Denoting \(p(y|\textbf{x},\textbf{z})\) as the conditional density function of y given \(\textbf{x}\) and \(\textbf{z}\), the conditional density function of a single sample based on observed data can be expressed as

$$\begin{aligned}{} & {} \{p(y,r=1|\textbf{x},\textbf{z})\}^{I(r=1)}\{p(r=0|\textbf{x},\textbf{z})\}^{I(r=0)}\\{} & {} =\{p(r=1|y,\textbf{x},\textbf{z})p(y|\textbf{x},\textbf{z})\}^{I(r=1)}[E\{p(r=0|Y,\textbf{X},\textbf{Z})|\textbf{X},\textbf{Z}\}]^{I(r=0)}. \end{aligned}$$

Suppose we have an independent random sample \({(Y_i,r_i,\textbf{X}_i,\textbf{Z}_i), i=1,\cdots ,n}\).
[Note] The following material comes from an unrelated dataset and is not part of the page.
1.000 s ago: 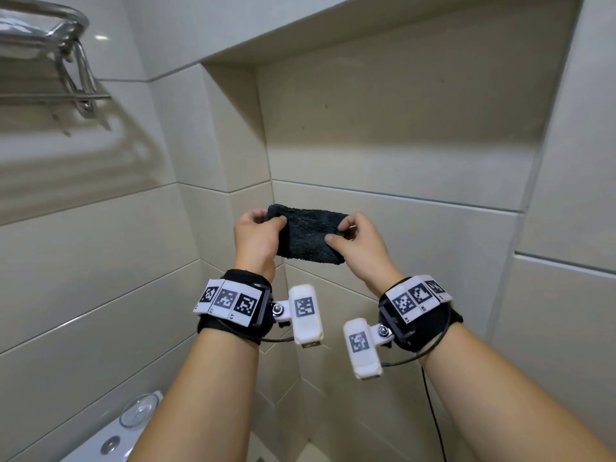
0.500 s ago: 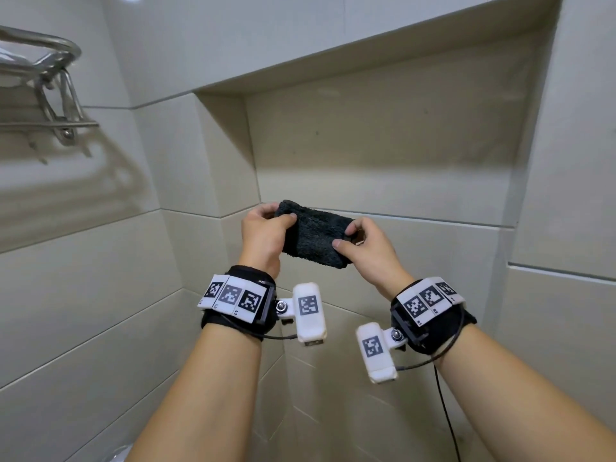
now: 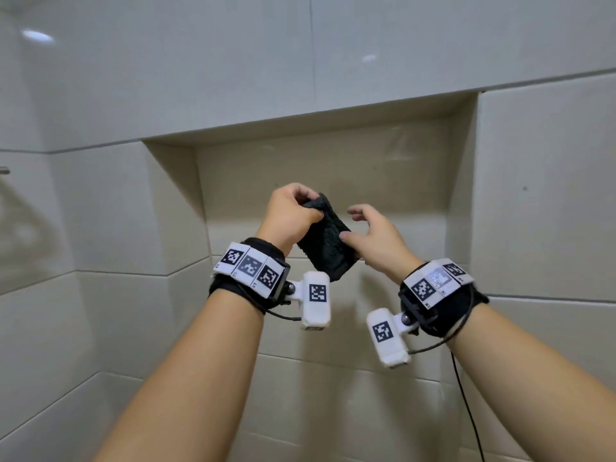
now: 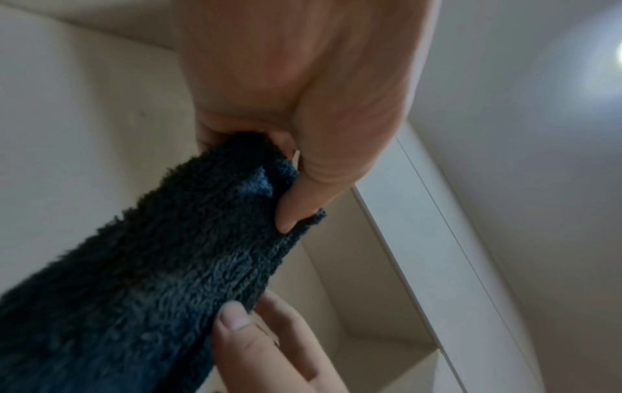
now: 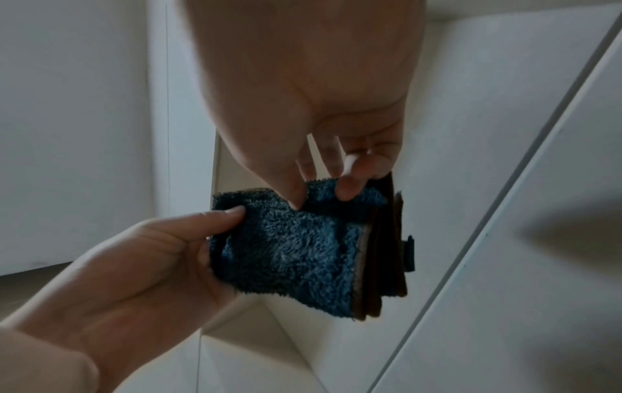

The observed likelihood given \({\textbf{X}_i, \textbf{Z}_i}\) can be written as

$$\begin{aligned} L_n{} & {} =\prod \limits _{i=1}^n\Big \{\pi (Y_i,\textbf{X}_i,\textbf{Z}_i;\alpha ,\varvec{\theta })p(Y_i|\textbf{X}_i,\textbf{Z}_i)\Big \}^{r_i}\nonumber \\{} & {} \quad \times \Big [\int \{1- \pi (y,\textbf{X}_i,\textbf{Z}_i;\alpha ,\varvec{\theta })\}p(y|\textbf{X}_i,\textbf{Z}_i) dy \Big ]^{1-r_i}. \end{aligned}$$
(2)

Nonignorable missingness in Y poses challenges to the identifiability of the observed likelihood, as highlighted by Wang et al. (2014). In Sect. 4, we demonstrate an unidentifiable example and discuss the resulting fluctuations in the estimators when the model lacks identifiability. Identifiability of the observed likelihood function (2) depends on the unique determination of \(\pi (Y_i,\textbf{X}_i,\textbf{Z}_i;\alpha ,\varvec{\theta })\) and \(p(Y_i|\textbf{X}_i,\textbf{Z}_i)\) given \({\textbf{X}_i,\textbf{Z}_i}\). If there exist two sets of parameters \((\alpha ,\varvec{\theta },p(y|\textbf{x},\textbf{z}))\) and \((\alpha ^*,\varvec{\theta }^*,p^*(y|\textbf{x},\textbf{z}))\) such that

$$\begin{aligned}{} & {} \pi (y,\textbf{x},\textbf{z};\alpha ,\varvec{\theta })p(y|\textbf{x},\textbf{z}) = \pi (y,\textbf{x},\textbf{z};\alpha ^*,\varvec{\theta }^*)p^*(y|\textbf{x},\textbf{z}), \end{aligned}$$

holds for all \((y,\textbf{x},\textbf{z})\) in an open set of \(\mathbb {R}^{d_1+d_2+1}\), taking logarithms on both sides gives

$$\begin{aligned} h(\xi )+\log p(y|\textbf{x},\textbf{z}) =h(\xi ^*)+\log p^*(y|\textbf{x},\textbf{z}), \end{aligned}$$
(3)

where \(\xi ^*=\alpha ^* y+\varvec{\theta }^{*\top } (\textbf{x}^\top ,\textbf{z}^\top )^\top \), \(h(\xi )\) can take three types of forms \(\log \{\hbox {expit}(\xi )\}\), \(\log \{\Phi (\xi )\}\), \(\log [1-\exp \{-\exp (\xi )\}]\). The observed likelihood is identifiable if (3) implies that

$$\begin{aligned} \alpha =\alpha ^*,\quad \varvec{\theta }=\varvec{\theta }^*, \quad p(y|\textbf{x},\textbf{z})=p^*(y|\textbf{x},\textbf{z}). \end{aligned}$$

To ensure identifiability, we can adopt the instrumental variable assumption, as defined in Assumption 1, following a similar approach as proposed by Tchetgen Tchetgen and Wirth (2017) and Sun et al. (2018).

Assumption 1

The missing mechanism \(\pi (Y,\textbf{X},\textbf{Z};\alpha ,\varvec{\theta })\) includes a variable that is conditionally independent of Y given the other covariates.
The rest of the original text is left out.